A microarray for the application of multiple agents on a small amount of reagent cells
A microarray is a support (in this case, a glass slide) onto which molecules are attached in a regular pattern for use in biochemical or genetic analysis. In the microarray developed by UF researchers, thin films of timed-release polymer are loaded with testing agents and microarrayed onto solid substrates, providing a background that resists cell adhesion. This tool permits the testing of multiple biological and/or pharmaceutical agents and their various combinations on rare cell populations that are present in small quantities. On a given glass slide more than 1,000 spots can be arrayed, allowing for as many agents to be applied to the cell population of interest. Then, non-adherent or non-reactive cells are removed, leaving separated areas of the cells that showed adherence. Researchers can measure cellular response including proliferation and differentiation, through immunostaining or by using contrast agents.

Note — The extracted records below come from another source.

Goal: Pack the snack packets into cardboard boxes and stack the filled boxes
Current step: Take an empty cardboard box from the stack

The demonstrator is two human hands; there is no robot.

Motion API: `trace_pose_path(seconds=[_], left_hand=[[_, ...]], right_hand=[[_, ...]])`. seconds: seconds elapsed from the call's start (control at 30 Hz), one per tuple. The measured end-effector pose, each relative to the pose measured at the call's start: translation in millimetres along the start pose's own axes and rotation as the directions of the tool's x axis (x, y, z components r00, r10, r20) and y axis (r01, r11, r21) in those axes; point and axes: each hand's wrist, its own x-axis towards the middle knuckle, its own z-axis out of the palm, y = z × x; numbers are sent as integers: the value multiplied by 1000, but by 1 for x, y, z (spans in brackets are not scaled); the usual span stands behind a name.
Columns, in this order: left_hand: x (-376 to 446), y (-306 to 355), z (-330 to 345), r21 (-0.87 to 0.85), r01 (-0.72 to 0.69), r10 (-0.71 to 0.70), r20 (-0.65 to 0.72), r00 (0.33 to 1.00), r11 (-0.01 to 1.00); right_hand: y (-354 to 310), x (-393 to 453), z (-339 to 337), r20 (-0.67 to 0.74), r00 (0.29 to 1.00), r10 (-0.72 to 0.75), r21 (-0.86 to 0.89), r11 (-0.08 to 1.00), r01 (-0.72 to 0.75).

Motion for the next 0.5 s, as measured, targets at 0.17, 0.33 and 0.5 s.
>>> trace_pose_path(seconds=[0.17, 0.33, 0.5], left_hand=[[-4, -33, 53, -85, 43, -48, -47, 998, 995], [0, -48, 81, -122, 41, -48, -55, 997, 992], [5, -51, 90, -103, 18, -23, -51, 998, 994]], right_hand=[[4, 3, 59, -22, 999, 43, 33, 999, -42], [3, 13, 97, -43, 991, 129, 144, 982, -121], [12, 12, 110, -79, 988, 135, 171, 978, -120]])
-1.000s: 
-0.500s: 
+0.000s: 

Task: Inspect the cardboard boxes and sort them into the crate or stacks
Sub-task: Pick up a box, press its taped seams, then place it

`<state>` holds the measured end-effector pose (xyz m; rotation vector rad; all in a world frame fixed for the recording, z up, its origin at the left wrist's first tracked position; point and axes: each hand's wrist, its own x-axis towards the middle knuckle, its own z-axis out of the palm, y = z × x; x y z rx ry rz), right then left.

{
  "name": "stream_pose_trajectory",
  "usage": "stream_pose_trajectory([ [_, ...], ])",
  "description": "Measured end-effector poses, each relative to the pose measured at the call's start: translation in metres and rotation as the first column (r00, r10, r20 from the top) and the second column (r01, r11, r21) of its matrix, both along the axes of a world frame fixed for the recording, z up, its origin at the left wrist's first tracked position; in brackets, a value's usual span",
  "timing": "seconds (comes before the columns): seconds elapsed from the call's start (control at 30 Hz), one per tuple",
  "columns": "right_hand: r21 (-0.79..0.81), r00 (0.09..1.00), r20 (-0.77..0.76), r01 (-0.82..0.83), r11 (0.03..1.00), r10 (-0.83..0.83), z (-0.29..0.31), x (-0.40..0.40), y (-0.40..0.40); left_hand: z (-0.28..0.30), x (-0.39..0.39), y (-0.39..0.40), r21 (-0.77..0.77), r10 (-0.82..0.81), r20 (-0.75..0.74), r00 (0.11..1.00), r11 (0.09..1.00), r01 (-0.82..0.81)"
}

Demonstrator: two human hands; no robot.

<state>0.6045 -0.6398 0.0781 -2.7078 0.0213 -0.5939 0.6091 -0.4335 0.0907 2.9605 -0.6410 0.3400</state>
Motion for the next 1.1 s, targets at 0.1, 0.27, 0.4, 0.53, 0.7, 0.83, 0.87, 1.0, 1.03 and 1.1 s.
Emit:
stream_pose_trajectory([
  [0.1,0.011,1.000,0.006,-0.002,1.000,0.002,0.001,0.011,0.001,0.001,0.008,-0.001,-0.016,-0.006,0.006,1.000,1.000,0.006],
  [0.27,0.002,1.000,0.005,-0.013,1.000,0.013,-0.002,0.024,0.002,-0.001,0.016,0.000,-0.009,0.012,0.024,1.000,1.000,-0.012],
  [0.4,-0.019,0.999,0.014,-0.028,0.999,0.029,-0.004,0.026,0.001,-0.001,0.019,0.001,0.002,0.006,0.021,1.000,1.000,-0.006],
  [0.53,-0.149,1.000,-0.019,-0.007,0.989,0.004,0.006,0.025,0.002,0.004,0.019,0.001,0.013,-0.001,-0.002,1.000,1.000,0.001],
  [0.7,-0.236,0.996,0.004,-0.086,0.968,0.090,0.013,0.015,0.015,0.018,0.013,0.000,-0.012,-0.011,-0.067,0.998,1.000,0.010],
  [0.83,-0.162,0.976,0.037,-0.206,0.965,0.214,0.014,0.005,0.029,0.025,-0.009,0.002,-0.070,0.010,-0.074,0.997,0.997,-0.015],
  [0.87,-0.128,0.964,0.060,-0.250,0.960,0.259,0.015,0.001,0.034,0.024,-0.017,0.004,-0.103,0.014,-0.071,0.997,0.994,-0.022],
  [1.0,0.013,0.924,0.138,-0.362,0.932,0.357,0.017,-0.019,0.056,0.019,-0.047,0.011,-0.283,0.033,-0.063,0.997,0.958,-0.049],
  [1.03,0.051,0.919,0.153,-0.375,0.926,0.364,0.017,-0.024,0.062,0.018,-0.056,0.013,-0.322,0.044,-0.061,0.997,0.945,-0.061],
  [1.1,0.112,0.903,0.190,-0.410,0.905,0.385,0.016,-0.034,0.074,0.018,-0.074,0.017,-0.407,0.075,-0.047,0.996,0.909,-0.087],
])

These cell-based arrays use a small sampling of cells to help isolate and identify a patient’s sensitivity to chemotherapeutic drugs in vitro, potentially personalizing treatment of cancer. The cancer stem cell hypothesis postulates that a minute fraction of cells within a tumor, termed cancer stem cells, possess the tumor-initiating capacity that propels tumor growth. Targeting tumor-initiating cells could be a viable clinical strategy to combating cancer, but these cells are extremely rare, necessitating new methods for rapid and robust screening. Researchers at the University of Florida have developed a miniaturized platform to investigate chemosensitivity of patient-derived tumor-initiating cells using limited cell numbers, potentially personalizing treatment of cancer. These cell-based arrays can predict the success of various combination treatments from one cancer patient to the next using just a small number of cells, thus enabling clinical adoption of personalized approaches to cancer.
Arrays to screen drug efficacy on rare cell populations, such as patient-derived colon cancer stem cells
Cancer stem cells with the greatest tumor-initiating and metastatic potential are exceptionally rare and difficult to isolate. The various embodiments of the arrays in this platform can perform chemosensitivity screens on patient-derived colon cancer stem cells using just a limited number of cells. University of Florida researchers found the results of using these structures and arrays indicate that colon cancer stem cells vary considerably in their response to drugs; this chemosensitivity screening on patient-derived cells can lead to valuable information regarding chemotherapy decisions. In addition to facilitating personalized medicine for treating colon cancer, any cancer stem cell or rare cellular population in which identifying responsiveness to drug combinations is paramount can adopt the same approach.